Task connectivity in their cue-dimension graph setup improves stability and generalization more for the new attention models than MLPs, but the artificial environment keeps the result contained.

read the letter

The paper's central observation is that in a multi-task setup where tasks are built from cue-dimension pairs and linked by graph connectivity, higher connectivity between tasks boosts both stability (retaining old knowledge) and generalization (transfer to new tasks), with noticeably larger gains for the gating and concatenation attention models than for plain MLPs. Richer environments also help on both measures. They introduce the two attention variants specifically to let models break tasks into components and allocate attention sequentially, then compare them systematically across environments that differ in richness and connectivity. That interaction between environmental structure and architecture is the main new angle, and the graph-theoretic framing gives a clean way to vary connectivity without changing the basic task definition. The systematic sweeps across environment types are a clear strength; they make the modulation effect easy to see and compare. The simulations appear to support the claims without obvious internal contradictions or missing controls from what is described. The main limitation is that the whole thing lives inside an artificial cue-dimension graph. It is not obvious how well the connectivity measure or the observed benefits translate to messier, real-world task structures or to human data, so the broader claims about cognitive flexibility or AI design stay suggestive.

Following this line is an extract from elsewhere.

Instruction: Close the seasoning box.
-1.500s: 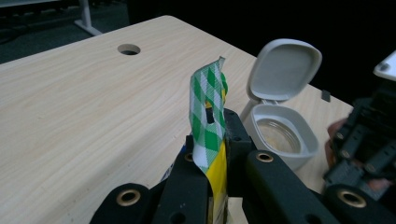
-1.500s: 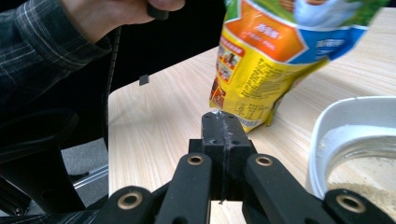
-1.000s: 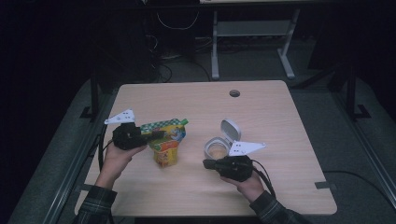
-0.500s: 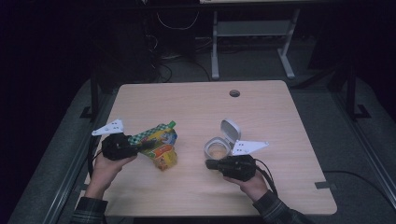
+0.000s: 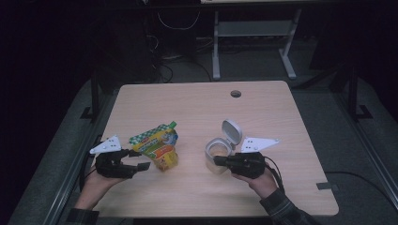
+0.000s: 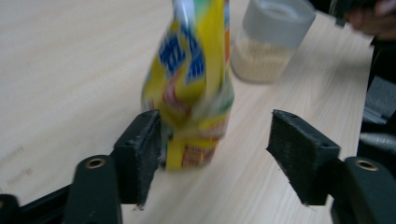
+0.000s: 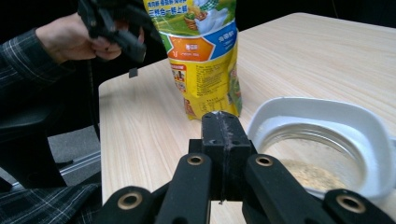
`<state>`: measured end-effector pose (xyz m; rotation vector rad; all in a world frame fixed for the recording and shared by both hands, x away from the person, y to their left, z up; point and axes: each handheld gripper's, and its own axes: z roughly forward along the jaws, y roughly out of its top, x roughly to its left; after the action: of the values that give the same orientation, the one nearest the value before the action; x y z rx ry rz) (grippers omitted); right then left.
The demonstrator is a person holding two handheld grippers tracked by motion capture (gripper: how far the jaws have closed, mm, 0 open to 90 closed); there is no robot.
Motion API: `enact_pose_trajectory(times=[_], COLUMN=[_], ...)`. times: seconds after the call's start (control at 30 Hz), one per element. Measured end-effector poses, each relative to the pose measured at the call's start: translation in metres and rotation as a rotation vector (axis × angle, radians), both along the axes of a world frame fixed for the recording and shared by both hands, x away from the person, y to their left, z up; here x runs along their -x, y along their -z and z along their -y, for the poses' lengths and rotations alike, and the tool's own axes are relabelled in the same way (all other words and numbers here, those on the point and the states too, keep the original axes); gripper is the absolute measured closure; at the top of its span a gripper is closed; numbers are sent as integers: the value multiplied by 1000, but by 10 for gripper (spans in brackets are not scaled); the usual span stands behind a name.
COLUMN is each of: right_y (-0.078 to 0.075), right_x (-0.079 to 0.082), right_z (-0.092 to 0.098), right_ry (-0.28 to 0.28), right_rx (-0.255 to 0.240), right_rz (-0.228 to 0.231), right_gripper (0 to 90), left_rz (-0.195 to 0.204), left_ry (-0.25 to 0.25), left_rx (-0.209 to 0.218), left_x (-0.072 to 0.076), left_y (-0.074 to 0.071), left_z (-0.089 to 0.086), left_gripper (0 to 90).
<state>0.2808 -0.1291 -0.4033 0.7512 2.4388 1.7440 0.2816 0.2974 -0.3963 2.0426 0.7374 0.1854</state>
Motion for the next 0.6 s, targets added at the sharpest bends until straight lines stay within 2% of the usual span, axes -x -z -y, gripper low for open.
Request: enact_pose_trajectory(times=[0.23, 0.43, 0.47, 0.6], right_y=[-5, -5, -4, -3], right_x=[2, 1, 1, -1], right_z=[20, 38, 43, 54], right_ry=[51, 106, 126, 150], right_rx=[2, 9, 27, 31], right_rz=[18, 26, 36, 42], right_gripper=[900, 899, 900, 900], left_rz=[-5, -28, -37, -42], left_ry=[-24, -39, -40, -36], left_rx=[-51, -60, -65, -82], left_x=[9, 16, 18, 21], left_y=[21, 32, 36, 40], left_z=[0, 1, 2, 3], left_gripper=[228, 189, 181, 178])
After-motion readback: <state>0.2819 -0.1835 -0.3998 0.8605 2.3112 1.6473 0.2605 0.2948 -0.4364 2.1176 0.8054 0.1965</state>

The work is for people working on multi-task learning, cognitive modeling, or attention mechanisms who want to think about environment statistics as a lever. A reader already interested in how task overlap affects transfer would find the comparisons useful. It is coherent and grounded enough to deserve peer review; the empirical result is straightforward and the modeling choices are transparent, even if the artificial setting will prompt questions about scope.

Referee Report

0 major / 3 minor

Summary. The paper designs a multi-task learning environment where tasks are defined by combinations of two cue dimensions and characterized using graph-theory methods. It introduces gating-based (multiplicative) and concatenation-based attention models that decompose tasks into components and sequentially allocate attention. These are compared to multilayer perceptrons across environments varying in richness and task connectivity. The central empirical observations are that richer environments improve both generalization and stability, and that graph-theoretic task connectivity strongly modulates both outcomes, with especially pronounced benefits for the attention-based models over MLPs.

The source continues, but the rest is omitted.